Demis Hassabis Calls for US-Led Global AI Watchdog
Google DeepMind CEO Demis Hassabis is advocating for a global AI regulatory body with teeth — one that could halt dangerous AI development — and wants the United States to lead it.
Original sourceIn a notable shift for a sitting Big Tech AI executive, Demis Hassabis publicly called for an international AI oversight organization modeled loosely on existing global regulatory bodies. Speaking to The Verge, Hassabis argued that the pace of AI development has outrun the ability of any single nation to govern it effectively, and that a coordinated global mechanism — with actual authority to pause or stop dangerous projects — is now necessary.

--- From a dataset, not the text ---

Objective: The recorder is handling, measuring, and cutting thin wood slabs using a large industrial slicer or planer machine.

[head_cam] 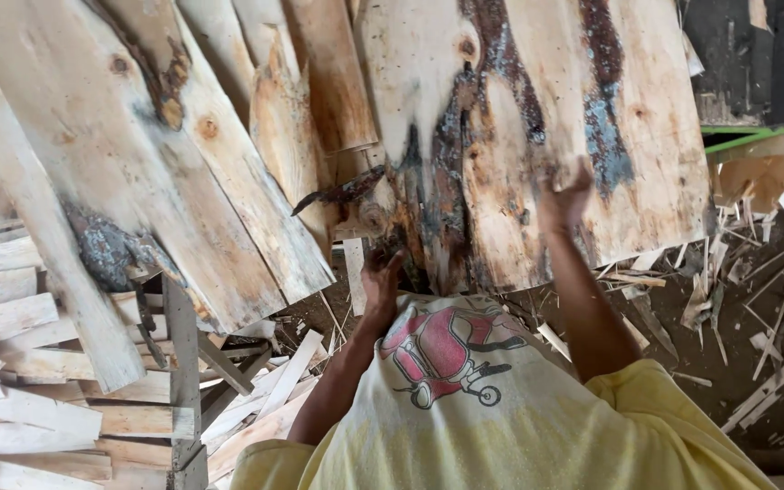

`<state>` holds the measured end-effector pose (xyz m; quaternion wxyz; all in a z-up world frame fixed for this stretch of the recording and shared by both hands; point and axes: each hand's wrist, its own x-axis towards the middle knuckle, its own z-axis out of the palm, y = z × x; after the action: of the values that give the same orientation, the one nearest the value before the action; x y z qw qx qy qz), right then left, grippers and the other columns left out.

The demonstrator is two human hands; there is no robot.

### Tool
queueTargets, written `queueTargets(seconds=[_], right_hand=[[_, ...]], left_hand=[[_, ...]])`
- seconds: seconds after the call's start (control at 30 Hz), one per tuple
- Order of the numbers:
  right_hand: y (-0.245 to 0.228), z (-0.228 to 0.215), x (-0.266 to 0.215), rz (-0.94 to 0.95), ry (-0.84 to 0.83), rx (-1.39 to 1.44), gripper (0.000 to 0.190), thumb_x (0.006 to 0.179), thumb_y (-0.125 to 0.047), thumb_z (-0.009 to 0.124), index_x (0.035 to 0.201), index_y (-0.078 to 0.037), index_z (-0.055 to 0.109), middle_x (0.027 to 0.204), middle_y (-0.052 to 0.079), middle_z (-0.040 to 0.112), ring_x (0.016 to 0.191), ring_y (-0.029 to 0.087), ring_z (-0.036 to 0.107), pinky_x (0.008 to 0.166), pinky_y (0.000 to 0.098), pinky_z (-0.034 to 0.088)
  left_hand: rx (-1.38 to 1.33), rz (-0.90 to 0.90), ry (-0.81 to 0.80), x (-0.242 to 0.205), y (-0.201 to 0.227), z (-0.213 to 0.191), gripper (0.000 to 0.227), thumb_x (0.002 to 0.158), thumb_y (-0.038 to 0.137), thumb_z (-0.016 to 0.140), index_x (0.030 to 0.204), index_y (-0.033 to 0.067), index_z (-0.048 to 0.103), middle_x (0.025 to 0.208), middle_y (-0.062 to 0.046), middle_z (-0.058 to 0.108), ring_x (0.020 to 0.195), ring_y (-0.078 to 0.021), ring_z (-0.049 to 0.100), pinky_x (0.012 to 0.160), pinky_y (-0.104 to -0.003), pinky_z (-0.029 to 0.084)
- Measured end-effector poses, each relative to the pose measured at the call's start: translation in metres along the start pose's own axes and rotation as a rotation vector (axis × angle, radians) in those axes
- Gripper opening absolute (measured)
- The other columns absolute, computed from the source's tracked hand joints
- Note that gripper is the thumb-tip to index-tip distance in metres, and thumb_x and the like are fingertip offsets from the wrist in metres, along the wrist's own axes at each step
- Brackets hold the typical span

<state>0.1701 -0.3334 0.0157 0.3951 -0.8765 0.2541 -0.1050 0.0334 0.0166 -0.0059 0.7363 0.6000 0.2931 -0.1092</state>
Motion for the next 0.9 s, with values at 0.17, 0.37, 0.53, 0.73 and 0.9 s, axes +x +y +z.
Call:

Hassabis specifically named the United States as the right country to anchor such an organization, citing its current dominance in frontier AI research and its existing institutional relationships with allied governments. The proposal is notable not just for its content but for its source: Hassabis runs one of the most advanced AI labs on the planet, and a watchdog with halt authority would, in theory, apply directly to Google DeepMind's own work.
The call comes amid a fragmented global policy landscape. The EU AI Act is in various stages of enforcement, the US has oscillated between executive orders and congressional inaction, and China has pursued its own regulatory path largely outside Western frameworks. A US-led watchdog would face immediate questions about jurisdiction, enforcement, and whether it could compel cooperation from non-allied states developing frontier models.

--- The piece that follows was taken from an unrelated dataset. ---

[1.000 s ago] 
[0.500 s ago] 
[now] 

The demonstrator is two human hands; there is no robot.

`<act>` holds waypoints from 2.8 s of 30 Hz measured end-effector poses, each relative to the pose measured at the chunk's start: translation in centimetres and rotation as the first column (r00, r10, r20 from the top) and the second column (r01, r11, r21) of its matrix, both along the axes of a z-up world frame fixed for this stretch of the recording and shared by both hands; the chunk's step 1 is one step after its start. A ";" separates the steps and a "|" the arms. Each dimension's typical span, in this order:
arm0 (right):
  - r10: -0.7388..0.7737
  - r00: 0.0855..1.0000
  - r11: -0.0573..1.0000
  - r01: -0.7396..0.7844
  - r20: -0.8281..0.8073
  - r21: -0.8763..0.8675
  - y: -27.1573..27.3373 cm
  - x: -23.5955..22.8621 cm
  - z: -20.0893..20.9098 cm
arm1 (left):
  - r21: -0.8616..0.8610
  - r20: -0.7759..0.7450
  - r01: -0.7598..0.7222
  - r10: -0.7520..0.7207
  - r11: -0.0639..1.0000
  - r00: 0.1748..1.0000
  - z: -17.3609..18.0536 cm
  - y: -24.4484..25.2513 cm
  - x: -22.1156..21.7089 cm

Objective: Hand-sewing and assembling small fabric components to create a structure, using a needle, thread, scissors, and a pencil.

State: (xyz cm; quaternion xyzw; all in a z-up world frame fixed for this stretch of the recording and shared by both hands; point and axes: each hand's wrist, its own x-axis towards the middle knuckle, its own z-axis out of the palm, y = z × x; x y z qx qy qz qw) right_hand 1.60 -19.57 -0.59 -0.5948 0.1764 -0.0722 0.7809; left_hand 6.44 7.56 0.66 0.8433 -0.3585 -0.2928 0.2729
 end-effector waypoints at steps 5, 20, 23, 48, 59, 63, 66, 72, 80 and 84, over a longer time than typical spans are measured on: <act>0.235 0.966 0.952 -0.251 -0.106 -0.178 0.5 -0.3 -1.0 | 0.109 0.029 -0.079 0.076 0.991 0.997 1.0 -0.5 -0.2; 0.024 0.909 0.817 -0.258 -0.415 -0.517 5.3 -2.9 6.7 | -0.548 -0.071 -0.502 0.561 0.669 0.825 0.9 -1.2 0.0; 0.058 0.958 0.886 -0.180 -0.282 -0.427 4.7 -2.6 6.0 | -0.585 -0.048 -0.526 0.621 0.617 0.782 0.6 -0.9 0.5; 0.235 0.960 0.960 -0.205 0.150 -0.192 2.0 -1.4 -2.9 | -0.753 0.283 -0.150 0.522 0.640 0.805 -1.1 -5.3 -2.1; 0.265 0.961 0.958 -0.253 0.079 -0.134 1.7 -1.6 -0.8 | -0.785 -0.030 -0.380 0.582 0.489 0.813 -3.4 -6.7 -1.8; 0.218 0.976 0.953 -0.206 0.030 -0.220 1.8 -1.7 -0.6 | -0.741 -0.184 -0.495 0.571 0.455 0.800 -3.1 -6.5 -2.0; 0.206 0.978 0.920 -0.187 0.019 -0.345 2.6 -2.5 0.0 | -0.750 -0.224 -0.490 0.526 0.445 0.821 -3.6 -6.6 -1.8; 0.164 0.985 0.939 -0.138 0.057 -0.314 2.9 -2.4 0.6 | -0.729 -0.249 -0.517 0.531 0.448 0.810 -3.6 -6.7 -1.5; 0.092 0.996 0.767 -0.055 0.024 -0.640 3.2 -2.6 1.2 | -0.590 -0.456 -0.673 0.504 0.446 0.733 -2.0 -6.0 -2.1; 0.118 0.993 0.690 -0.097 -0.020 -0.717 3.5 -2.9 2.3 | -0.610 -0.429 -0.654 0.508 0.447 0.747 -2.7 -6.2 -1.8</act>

Critics will note the inherent tension in a lab executive proposing regulation that — if designed as described — would likely entrench established players while raising barriers for newer entrants. Whether this is genuine safety advocacy, strategic incumbency protection, or both is a question the proposal itself does not resolve.
Panel Takes
The Skeptic
Reality Check
“The oldest move in the incumbent playbook: propose regulation that sounds universal but structurally advantages whoever helped design it. A US-led watchdog with halt authority sounds serious until you ask who defines 'dangerous,' who sits on the board, and whether it has any mechanism to touch state-sponsored labs in countries that won't sign on. Hassabis gets credit for saying it publicly, but a proposal without an enforcement mechanism for non-participants isn't safety policy — it's a moat with extra steps.”
The Futurist
Big Picture
“The thesis here is that frontier AI risk is a coordination problem, not a knowledge problem — that we know enough to govern, we just lack the institution to do it. That's a falsifiable bet, and the dependency is stark: it only works if the US actually wants to lead multilaterally rather than use AI dominance as a unilateral geopolitical lever, which recent history does not strongly support. The second-order effect nobody is talking about is what a functioning global AI watchdog does to the innovation geography — labs outside the US-aligned bloc don't slow down, they just operate outside the regime, which may make the risk landscape worse, not better.”
The Founder
Business & Market
“Read the incentive structure before you read the proposal. Hassabis is the CEO of a frontier lab backed by one of the largest companies on earth — a regulatory body with halt authority and US leadership is a filter that Google DeepMind is almost certainly positioned to pass, while the next generation of well-funded challengers might not be. That's not a conspiracy, it's just how incumbents rationally engage with regulatory design. The tell will be whether DeepMind's proposed framework includes independent technical evaluation or relies on self-reporting — one of those is a watchdog, the other is theater.”
The PM
Product Strategy
“The job-to-be-done here is 'prevent catastrophic AI development outcomes' and the proposed solution is a new international institution — which is a product with a notoriously long time-to-value and a brutal onboarding problem involving sovereign governments. The proposal doesn't yet answer the one question that determines whether it's a real product or a concept: what does the watchdog actually do on day one, before it has the political capital to halt anything? A credible roadmap from 'new body is formed' to 'dangerous project is actually stopped' is the gap between a press release and a policy.”